=== DIRECTIONS FOR THIS TASK ===
Copy exactly the lines of the data below that run from the line holding "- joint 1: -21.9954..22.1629" through the line holding "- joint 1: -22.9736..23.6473", both ends included.

** DATA SECTION follows **

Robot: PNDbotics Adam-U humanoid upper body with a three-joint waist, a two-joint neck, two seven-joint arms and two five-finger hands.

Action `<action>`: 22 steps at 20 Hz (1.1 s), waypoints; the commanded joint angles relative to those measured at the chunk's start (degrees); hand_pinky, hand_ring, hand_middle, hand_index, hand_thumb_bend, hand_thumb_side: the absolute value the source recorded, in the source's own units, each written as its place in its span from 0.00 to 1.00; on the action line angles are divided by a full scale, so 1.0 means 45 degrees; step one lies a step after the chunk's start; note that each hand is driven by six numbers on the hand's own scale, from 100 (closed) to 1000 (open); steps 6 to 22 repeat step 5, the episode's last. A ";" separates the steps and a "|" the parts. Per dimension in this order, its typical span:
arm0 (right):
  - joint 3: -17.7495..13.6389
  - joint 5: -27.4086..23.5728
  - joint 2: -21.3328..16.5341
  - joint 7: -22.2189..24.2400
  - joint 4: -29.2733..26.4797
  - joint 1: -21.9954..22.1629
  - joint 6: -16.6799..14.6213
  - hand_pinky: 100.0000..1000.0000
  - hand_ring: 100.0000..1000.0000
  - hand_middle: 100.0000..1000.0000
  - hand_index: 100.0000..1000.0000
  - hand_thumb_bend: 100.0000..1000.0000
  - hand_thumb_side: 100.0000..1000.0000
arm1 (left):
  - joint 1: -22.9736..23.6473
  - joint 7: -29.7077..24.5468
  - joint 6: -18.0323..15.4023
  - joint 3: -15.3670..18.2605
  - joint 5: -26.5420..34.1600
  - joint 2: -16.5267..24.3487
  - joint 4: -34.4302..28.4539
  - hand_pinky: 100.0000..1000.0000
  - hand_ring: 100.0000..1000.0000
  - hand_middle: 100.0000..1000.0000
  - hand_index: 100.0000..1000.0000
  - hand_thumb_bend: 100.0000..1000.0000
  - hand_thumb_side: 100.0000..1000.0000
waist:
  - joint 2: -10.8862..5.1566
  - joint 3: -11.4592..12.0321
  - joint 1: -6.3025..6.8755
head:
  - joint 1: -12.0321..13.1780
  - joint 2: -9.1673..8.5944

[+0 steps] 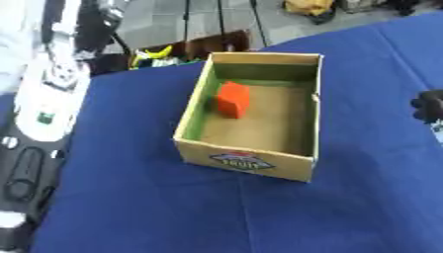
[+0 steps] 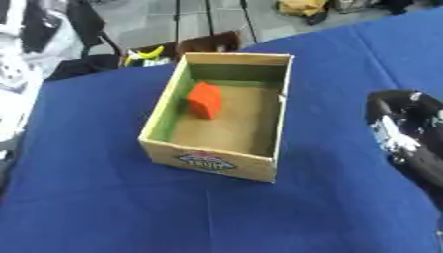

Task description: Pick up objects on the table and place them in the box.

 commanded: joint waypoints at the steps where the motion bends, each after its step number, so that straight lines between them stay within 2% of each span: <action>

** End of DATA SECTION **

=== OUTPUT FOR THIS EXERCISE ===
  - joint 1: -21.9954..22.1629
  - joint 6: -16.6799..14.6213
  - hand_pinky: 100.0000..1000.0000
  - hand_ring: 100.0000..1000.0000
  - hand_middle: 100.0000..1000.0000
  - hand_index: 100.0000..1000.0000
  - hand_thumb_bend: 100.0000..1000.0000
  - hand_thumb_side: 100.0000..1000.0000
arm1 (left):
  - joint 1: -22.9736..23.6473

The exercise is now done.